Work order:
The records should be repeated word for word, pictures excluded.

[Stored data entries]

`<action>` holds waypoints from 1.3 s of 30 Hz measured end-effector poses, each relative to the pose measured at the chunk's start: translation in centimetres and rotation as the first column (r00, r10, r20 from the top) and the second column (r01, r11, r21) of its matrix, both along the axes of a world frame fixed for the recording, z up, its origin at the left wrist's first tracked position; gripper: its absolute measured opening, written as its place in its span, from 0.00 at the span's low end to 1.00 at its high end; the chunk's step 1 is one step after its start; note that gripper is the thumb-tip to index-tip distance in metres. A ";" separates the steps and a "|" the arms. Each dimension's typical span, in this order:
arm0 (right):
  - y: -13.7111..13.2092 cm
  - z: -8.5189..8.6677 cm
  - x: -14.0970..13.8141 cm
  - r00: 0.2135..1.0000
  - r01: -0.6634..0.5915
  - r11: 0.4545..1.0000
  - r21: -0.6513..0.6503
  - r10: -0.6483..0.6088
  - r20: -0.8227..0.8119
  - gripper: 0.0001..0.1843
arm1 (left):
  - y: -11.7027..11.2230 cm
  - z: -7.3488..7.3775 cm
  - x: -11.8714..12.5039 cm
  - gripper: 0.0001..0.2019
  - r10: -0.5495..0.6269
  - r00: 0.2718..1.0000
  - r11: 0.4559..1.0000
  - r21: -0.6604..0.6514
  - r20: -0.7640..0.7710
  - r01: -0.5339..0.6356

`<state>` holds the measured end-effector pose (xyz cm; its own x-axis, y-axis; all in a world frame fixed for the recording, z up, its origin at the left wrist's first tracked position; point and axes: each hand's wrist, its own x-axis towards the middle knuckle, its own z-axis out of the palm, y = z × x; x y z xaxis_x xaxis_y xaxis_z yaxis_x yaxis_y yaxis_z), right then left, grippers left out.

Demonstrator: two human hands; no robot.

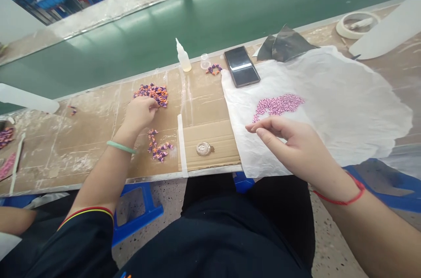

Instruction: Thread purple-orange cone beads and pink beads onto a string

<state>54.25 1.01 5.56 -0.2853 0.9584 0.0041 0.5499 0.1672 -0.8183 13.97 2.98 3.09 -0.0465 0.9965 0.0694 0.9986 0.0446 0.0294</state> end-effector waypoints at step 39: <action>2.7 -5.5 1.7 0.941 -0.257 0.922 0.289 0.171 0.291 0.06 | -10.1 4.1 9.4 0.11 0.278 -0.021 0.960 -0.279 0.960 -0.003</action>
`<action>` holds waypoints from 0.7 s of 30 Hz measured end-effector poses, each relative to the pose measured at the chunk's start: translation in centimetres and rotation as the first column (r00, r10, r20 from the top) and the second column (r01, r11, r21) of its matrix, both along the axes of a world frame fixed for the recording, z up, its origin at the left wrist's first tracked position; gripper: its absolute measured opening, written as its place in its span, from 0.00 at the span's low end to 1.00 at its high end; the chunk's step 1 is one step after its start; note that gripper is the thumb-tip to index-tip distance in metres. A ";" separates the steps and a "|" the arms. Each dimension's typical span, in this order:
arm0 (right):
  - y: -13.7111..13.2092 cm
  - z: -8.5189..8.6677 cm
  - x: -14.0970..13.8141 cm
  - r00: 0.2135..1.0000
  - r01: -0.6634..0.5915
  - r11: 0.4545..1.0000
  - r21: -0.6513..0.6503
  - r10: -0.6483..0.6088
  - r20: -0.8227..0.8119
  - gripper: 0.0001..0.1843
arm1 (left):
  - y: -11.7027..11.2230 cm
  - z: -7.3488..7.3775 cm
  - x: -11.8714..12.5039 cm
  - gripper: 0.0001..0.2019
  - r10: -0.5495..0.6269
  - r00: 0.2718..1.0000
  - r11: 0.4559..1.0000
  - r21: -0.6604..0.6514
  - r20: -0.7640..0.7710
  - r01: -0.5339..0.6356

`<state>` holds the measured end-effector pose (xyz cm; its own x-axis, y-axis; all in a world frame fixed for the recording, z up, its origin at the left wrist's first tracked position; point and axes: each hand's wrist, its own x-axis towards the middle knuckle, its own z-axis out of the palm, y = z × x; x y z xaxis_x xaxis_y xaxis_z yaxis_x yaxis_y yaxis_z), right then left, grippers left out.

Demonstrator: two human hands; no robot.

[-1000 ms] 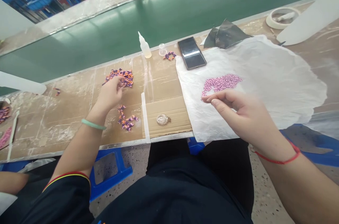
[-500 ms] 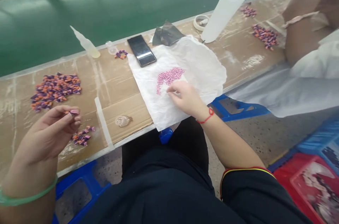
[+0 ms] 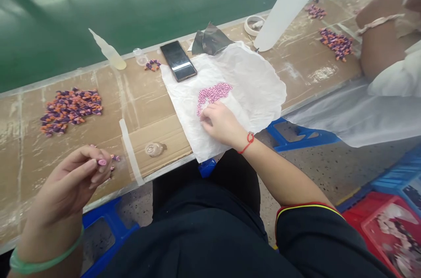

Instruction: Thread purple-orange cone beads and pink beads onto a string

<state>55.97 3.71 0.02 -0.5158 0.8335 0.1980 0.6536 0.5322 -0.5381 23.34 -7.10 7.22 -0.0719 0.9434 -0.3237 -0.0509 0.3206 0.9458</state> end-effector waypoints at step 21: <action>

Result of the task:
`<action>` holds waypoints from 1.3 s of 30 Hz measured end-effector poses, each relative to the pose measured at the chunk's start: translation in centimetres and rotation as the first column (r00, r10, r20 from the top) and the second column (r01, r11, r21) of its matrix, both along the axes of a world frame fixed for the recording, z up, its origin at the left wrist's first tracked position; gripper: its absolute measured opening, written as its place in its span, from 0.00 at the span's low end to 1.00 at its high end; the chunk's step 1 is one step after its start; note that gripper is the thumb-tip to index-tip distance in metres. A ";" separates the steps and a "|" the arms. Each dimension's typical span, in this order:
arm0 (right):
  - y: -13.7111..13.2092 cm
  - z: -8.5189..8.6677 cm
  - x: -14.0970..13.8141 cm
  - r00: 0.2135..1.0000
  - r01: -0.6634..0.5915
  - r11: 0.4545..1.0000
  - r21: -0.6513..0.6503
  - r10: -0.6483..0.6088
  - r20: -0.8227..0.8119
  - gripper: 0.0001..0.1843
arm1 (left):
  - y: -11.7027..11.2230 cm
  - z: -7.3488..7.3775 cm
  - x: -11.8714..12.5039 cm
  - gripper: 0.0001..0.2019
  - r10: -0.5495..0.6269
  - r00: 0.2718..1.0000
  - r11: 0.4559..1.0000
  - r21: -0.6604..0.6514
  - r20: -0.7640..0.7710
  - r01: -0.5339..0.6356

`<state>` holds the measured end-effector pose (xyz cm; its own x-axis, y-axis; all in a world frame fixed for the recording, z up, its origin at the left wrist's first tracked position; point and axes: each hand's wrist, its own x-axis towards the middle knuckle, its own z-axis out of the palm, y = z × x; x y z xaxis_x xaxis_y xaxis_z yaxis_x yaxis_y yaxis_z), right then left, grippers left out.

Demonstrator: two human hands; no robot.


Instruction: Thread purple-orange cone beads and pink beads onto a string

<state>54.25 1.01 5.56 -0.2853 0.9584 0.0041 0.5499 0.1672 -0.8183 13.97 2.98 3.09 -0.0465 0.9965 0.0694 0.9986 0.0446 0.0294</state> end-effector waypoints at step 39: <action>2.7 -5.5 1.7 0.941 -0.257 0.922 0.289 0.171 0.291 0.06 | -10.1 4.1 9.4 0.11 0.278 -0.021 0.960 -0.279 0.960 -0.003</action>
`<action>` holds waypoints from 0.7 s of 30 Hz measured end-effector poses, each relative to the pose measured at the chunk's start: translation in centimetres and rotation as the first column (r00, r10, r20 from the top) and the second column (r01, r11, r21) of its matrix, both along the axes of a world frame fixed for the recording, z up, its origin at the left wrist's first tracked position; gripper: its absolute measured opening, written as its place in its span, from 0.00 at the span's low end to 1.00 at its high end; the chunk's step 1 is one step after its start; note that gripper is the thumb-tip to index-tip distance in metres. A ";" separates the steps and a "|" the arms. Each dimension's typical span, in this order:
arm0 (right):
  - y: -13.7111..13.2092 cm
  - z: -8.5189..8.6677 cm
  - x: -14.0970..13.8141 cm
  - r00: 0.2135..1.0000
  - r01: -0.6634..0.5915
  - r11: 0.4545..1.0000
  - r21: -0.6513..0.6503
  - r10: -0.6483..0.6088
  - r20: -0.8227..0.8119
  - gripper: 0.0001..0.1843
arm1 (left):
  - y: -11.7027..11.2230 cm
  - z: -7.3488..7.3775 cm
  - x: -11.8714..12.5039 cm
  - gripper: 0.0001..0.2019
  - r10: -0.5495..0.6269
  - r00: 0.2718..1.0000
  - r11: 0.4559..1.0000
  - r21: -0.6604..0.6514
  - r20: -0.7640..0.7710
  - r01: -0.5339..0.6356

`<state>` holds the measured end-effector pose (xyz cm; its own x-axis, y-axis; all in a world frame fixed for the recording, z up, its origin at the left wrist's first tracked position; point and axes: each hand's wrist, its own x-axis towards the middle knuckle, its own z-axis out of the palm, y = z × x; x y z xaxis_x xaxis_y xaxis_z yaxis_x yaxis_y yaxis_z), right then left, grippers left out.

Demonstrator: two human hands; no robot.

[-1000 ms] 
[-500 ms] 
[+0 ms] 

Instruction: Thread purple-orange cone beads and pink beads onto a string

<state>55.97 3.71 0.02 -0.5158 0.8335 0.1980 0.6536 0.5322 -0.5381 23.34 -7.10 7.22 -0.0719 0.9434 -0.3237 -0.0509 0.3206 0.9458</state> end-effector waypoints at step 21: <action>

The output above is the complete answer.